How We Built Glimpse's Audit Engine

by Ashish Sontakke

Building a site audit tool that actually catches real problems is harder than it looks. Early versions of Glimpse would give sites near-perfect scores while professional tools flagged hundreds of issues. We had to completely rethink our approach.

Here's how we built an audit engine that catches what matters.

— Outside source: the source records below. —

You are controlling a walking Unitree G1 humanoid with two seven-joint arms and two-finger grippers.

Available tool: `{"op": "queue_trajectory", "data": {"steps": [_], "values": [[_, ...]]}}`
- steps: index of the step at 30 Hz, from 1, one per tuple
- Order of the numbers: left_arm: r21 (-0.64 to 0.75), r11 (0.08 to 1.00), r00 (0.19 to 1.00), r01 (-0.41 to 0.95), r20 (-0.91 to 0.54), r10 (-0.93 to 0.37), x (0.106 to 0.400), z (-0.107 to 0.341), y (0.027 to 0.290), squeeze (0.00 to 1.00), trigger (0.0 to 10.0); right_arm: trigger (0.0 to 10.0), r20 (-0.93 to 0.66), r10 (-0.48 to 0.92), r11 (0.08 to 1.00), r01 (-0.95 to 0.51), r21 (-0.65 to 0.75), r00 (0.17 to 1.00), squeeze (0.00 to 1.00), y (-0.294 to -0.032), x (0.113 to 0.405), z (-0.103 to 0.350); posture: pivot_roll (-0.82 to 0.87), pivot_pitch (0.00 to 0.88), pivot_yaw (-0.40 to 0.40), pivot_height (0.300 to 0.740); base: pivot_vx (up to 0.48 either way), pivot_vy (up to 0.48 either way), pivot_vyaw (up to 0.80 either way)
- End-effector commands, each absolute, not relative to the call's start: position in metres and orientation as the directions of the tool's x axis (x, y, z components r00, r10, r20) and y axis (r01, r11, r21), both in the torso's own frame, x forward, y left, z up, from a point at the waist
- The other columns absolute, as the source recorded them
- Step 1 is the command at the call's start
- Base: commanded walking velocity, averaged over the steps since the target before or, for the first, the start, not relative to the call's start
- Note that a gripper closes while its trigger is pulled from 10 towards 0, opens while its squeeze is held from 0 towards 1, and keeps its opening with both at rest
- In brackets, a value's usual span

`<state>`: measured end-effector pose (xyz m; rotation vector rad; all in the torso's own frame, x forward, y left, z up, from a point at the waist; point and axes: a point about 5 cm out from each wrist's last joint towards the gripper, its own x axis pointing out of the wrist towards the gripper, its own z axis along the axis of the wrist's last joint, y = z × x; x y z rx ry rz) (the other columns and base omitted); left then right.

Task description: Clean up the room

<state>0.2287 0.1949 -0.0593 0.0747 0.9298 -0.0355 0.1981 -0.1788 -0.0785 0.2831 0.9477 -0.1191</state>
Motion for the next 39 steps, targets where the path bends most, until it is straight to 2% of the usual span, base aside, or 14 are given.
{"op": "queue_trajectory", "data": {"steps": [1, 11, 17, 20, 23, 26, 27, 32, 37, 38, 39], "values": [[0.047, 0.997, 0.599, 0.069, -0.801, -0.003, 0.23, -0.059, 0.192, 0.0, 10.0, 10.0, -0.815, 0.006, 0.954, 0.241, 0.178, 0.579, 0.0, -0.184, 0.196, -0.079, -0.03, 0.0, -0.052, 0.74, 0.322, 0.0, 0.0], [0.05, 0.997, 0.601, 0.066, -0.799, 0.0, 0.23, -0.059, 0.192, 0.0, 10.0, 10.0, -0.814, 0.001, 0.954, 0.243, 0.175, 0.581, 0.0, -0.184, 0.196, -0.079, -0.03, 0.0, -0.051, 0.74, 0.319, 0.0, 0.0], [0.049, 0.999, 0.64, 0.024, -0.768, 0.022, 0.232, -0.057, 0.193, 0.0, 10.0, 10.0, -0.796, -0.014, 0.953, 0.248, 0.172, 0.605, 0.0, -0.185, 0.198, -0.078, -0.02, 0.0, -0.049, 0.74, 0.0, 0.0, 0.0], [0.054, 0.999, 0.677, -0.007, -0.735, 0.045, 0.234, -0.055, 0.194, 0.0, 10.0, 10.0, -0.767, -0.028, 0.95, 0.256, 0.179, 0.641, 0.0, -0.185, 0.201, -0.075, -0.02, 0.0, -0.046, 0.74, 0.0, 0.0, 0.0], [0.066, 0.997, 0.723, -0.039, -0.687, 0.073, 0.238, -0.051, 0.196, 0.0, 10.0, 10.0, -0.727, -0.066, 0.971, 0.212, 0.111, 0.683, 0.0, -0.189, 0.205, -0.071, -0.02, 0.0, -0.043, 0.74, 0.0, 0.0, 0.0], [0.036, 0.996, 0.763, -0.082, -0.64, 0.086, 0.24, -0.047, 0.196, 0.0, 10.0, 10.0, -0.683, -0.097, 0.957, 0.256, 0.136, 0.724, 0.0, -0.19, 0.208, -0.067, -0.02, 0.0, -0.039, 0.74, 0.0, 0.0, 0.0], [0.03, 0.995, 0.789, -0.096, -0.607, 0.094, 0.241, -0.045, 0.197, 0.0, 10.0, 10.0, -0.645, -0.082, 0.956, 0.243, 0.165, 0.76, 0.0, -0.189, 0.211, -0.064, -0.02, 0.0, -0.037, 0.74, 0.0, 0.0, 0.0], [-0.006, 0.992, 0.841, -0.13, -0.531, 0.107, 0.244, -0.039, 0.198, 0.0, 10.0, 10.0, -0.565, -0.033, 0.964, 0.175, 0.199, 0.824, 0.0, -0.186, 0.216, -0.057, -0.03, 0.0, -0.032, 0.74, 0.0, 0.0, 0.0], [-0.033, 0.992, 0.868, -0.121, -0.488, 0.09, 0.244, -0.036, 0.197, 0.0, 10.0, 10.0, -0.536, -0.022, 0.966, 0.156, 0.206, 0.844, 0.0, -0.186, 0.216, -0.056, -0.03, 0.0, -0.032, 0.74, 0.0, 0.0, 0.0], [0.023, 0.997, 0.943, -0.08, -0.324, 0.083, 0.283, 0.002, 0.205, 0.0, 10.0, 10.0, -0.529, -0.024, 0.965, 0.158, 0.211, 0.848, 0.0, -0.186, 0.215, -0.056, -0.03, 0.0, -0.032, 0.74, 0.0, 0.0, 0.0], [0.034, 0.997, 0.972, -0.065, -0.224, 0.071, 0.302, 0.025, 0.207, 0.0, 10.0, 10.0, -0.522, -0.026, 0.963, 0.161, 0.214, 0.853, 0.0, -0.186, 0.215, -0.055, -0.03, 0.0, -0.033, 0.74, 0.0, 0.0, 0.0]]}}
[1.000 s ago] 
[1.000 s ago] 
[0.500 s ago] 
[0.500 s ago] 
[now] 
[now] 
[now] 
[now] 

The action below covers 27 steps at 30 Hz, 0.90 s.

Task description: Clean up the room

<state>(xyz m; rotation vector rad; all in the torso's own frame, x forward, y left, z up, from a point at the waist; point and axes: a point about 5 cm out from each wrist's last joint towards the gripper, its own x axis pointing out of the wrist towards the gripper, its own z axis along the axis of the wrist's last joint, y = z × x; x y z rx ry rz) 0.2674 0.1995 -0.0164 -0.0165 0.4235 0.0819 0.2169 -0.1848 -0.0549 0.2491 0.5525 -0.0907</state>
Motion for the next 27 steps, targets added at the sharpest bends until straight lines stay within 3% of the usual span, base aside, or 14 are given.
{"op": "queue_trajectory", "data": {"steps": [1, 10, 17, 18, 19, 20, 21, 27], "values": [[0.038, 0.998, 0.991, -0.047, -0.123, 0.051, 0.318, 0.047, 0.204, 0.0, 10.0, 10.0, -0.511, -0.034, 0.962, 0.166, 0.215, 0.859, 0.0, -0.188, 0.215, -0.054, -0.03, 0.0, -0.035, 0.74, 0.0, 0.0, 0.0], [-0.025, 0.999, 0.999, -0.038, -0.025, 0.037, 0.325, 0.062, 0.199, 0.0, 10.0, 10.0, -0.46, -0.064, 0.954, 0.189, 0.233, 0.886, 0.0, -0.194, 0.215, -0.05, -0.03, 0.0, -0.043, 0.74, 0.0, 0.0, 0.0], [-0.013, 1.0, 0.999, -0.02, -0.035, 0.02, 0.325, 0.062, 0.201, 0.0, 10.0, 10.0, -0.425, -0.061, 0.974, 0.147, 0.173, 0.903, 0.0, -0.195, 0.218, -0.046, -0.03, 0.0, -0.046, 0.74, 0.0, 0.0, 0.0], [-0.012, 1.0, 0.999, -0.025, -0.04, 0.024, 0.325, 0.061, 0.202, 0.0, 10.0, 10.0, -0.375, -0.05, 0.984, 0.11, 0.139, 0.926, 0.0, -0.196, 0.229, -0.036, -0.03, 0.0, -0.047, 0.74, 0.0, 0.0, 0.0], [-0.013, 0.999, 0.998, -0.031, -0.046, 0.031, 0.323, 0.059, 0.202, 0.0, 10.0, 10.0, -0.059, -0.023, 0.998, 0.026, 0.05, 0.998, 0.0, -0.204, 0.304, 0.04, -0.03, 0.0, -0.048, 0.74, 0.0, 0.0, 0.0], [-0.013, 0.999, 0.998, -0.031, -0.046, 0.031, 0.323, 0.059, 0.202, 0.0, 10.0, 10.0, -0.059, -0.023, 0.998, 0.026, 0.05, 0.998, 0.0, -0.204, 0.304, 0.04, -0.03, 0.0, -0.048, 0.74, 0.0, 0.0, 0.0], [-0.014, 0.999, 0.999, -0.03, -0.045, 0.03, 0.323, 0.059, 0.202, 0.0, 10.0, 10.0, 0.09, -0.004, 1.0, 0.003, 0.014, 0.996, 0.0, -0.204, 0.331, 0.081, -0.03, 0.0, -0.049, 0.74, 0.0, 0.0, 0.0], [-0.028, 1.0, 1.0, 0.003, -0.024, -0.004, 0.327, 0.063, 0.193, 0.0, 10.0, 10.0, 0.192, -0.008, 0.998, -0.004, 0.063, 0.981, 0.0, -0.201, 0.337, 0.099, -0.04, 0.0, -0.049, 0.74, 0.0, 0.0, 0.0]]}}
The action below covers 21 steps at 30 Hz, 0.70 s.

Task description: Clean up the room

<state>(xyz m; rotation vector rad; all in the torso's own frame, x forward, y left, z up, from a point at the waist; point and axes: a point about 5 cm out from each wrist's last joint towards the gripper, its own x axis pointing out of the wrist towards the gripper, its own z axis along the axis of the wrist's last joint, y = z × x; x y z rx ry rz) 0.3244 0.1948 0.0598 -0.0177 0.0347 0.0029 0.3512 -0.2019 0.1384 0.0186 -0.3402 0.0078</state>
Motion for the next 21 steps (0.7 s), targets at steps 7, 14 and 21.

The Problem with Simple Audits

Our first implementation was naive: fetch pages, check for missing meta tags, calculate a score. A site could have:

  • 45 redirect chains
  • 39 canonicals pointing to redirects
  • Orphan pages with no internal links
  • Broken redirects

...and still score 90+. That's useless.

Real SEO problems aren't just missing <title> tags. They're structural issues in how pages link together, how redirects chain, and whether search engines can actually index your content.

The Architecture

Glimpse now uses a multi-phase audit pipeline:

Discovery → Crawl → Link Analysis → Issue Detection → Scoring

Each phase builds on the previous one, and the final score reflects actual site health.

Phase 1: Discovery

Before crawling, we map out the site:

robots.txt Analysis

GET https://example.com/robots.txt

We extract:

  • Sitemap locations
  • Disallow rules (what we shouldn't crawl)
  • Crawl-delay directives

Sitemap Parsing

Sitemaps can be nested. A sitemap index points to other sitemaps, which might point to more sitemaps. We follow the entire tree:

async function discoverUrls(domain: string): Promise<string[]> {
  const sitemapUrls = await findSitemaps(domain);
  const allUrls = new Set<string>();

  for (const sitemapUrl of sitemapUrls) {
    const urls = await parseSitemap(sitemapUrl);
    urls.forEach(url => allUrls.add(url));
  }

  return filterCrawlableUrls([...allUrls]);
}

Phase 2: Crawling with Redirect Tracking

This is where things get interesting. We don't just fetch pages—we track the entire redirect journey.

Manual Redirect Following

Instead of letting fetch() auto-follow redirects, we handle them manually:

async function crawlWithRedirects(url: string): Promise<CrawlResult> {
  const chain: RedirectHop[] = [];
  let currentUrl = url;
  let response: Response;

  while (true) {
    response = await fetch(currentUrl, { redirect: 'manual' });

    if (response.status >= 300 && response.status < 400) {
      const location = response.headers.get('location');
      chain.push({
        from: currentUrl,
        to: location,
        status: response.status,
        isHttpToHttps: isHttpToHttpsRedirect(currentUrl, location)
      });
      currentUrl = location;
      continue;
    }

    break;
  }

  return {
    originalUrl: url,
    finalUrl: currentUrl,
    redirectChain: chain,
    finalStatus: response.status,
    html: await response.text()
  };
}

This captures:

  • Redirect chains: Multiple hops (A → B → C)
  • Redirect types: 301 vs 302 vs 307
  • HTTP→HTTPS redirects: Protocol upgrades
  • Broken redirects: Chains that end in 4xx/5xx

What We Extract

For each page, we parse:

SEO Essentials

  • Title, description, canonical
  • H1/H2 structure
  • Robots directives (meta and X-Robots-Tag header)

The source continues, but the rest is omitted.